● Your task
Exactly the lines from the one that holds "Where is the window" to the end of the data below: retype these and nothing else.

● Entries provided
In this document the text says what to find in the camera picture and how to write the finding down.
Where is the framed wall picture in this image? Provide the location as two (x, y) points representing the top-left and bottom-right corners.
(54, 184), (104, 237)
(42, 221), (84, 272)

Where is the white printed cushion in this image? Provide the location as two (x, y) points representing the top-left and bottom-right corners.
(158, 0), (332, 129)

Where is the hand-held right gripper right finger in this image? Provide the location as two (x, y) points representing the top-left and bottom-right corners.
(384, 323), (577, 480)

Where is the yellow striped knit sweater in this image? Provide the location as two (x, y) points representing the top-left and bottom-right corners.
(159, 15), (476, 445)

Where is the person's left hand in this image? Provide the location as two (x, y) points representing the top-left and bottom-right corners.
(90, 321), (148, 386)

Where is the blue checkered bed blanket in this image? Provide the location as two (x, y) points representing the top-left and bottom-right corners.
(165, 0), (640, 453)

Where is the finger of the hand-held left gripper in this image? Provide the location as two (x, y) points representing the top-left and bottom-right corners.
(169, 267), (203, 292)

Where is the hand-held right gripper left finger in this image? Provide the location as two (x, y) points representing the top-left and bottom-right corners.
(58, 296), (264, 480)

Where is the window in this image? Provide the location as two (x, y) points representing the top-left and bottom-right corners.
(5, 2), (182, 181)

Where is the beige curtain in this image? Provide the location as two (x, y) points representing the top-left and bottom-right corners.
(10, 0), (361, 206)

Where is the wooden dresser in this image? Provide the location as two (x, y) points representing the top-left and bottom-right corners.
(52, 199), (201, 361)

● Answer below
Where is the window in this image? Provide the location as two (x, y) points representing the top-left and bottom-right corners.
(5, 2), (182, 181)

Where is the beige curtain in this image? Provide the location as two (x, y) points representing the top-left and bottom-right corners.
(10, 0), (361, 206)

Where is the wooden dresser in this image? Provide the location as two (x, y) points representing the top-left and bottom-right corners.
(52, 199), (201, 361)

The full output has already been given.